A pelo menos 1500 anos antes de Cristo, o mais famoso faraó do Egito antigo - Tutânkamon - já se sentava naquilo que hoje seria um imponente cadeirão, mas que era o seu trono dourado: com braços, um amplo espaldar com embutidos em pasta de vidro, e o ouro e a prata utilizados com parcimônia.
Em Roma, as cadeiras eram pouco vulgares, mas a mais grandiosa - a que estava reservada às divindades - chamavam-lhe thronus, enquanto a cathedra, com braços e costas direitas ou inclinadas, era apenas usada pelos homens ou mulheres mais respeitados e dignitários religiosos e escolásticos.
Contudo, na China, do século I antes de Cristo, o imperador não utilizava aquele tipo de móveis para se sentar. O trono de almofadas bordadas e coberturas de feltro era uma combinação de cama/assento e que, posteriormente, se transformou numa espécie de grande sofá, onde o ocupante também podia sentar com as pernas dobradas sob o corpo.

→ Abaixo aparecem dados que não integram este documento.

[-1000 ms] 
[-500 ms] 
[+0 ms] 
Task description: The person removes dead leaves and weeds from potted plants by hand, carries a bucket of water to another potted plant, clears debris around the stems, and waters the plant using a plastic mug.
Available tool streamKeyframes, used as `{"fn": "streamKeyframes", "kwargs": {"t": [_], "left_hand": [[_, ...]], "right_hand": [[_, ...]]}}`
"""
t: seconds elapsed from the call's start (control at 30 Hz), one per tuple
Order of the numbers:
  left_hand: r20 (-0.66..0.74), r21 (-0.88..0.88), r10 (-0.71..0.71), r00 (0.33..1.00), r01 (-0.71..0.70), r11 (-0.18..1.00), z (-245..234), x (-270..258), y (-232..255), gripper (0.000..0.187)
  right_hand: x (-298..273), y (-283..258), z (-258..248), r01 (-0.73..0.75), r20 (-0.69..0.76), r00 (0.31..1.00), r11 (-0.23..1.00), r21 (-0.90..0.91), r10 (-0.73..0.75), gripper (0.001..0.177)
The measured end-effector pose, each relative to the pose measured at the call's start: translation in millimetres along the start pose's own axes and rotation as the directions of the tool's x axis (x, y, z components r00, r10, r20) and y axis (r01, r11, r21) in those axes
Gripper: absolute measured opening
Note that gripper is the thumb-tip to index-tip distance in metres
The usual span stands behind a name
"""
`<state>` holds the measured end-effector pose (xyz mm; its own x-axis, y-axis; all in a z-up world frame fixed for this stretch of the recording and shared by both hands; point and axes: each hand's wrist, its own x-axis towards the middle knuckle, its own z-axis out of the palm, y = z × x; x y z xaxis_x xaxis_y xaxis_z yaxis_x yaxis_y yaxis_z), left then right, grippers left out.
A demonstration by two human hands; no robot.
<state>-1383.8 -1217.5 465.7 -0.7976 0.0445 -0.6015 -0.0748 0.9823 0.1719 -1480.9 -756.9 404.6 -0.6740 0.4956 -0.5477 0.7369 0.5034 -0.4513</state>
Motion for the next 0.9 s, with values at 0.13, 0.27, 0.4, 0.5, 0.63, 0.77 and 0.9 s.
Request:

E tal como na China, o sofá largo também deu origem ao trono na India, região onde a cadeira apenas deixou de ser reservada a cerimônias e atos solenes no século 18.
De um modo geral, nos países orientais, a cadeira com costas já era utilizada no século 9, mas as cadeiras com braços, de dimensões superiores e extremamente requintadas eram consideradas como assentos de honra e geralmente reservadas aos homens de maior importância.
A democratização desse tipo de móvel só começou em meados do século 19, com a industrialização. A produção em série tornam as peças do mobiliário mais acessíveis a uma população cada vez mais numerosa e desafogada economicamente. Enfim os sofás, cadeirões e afins deixam os salões nobres para reinarem em ambientes sociais de todas as classes.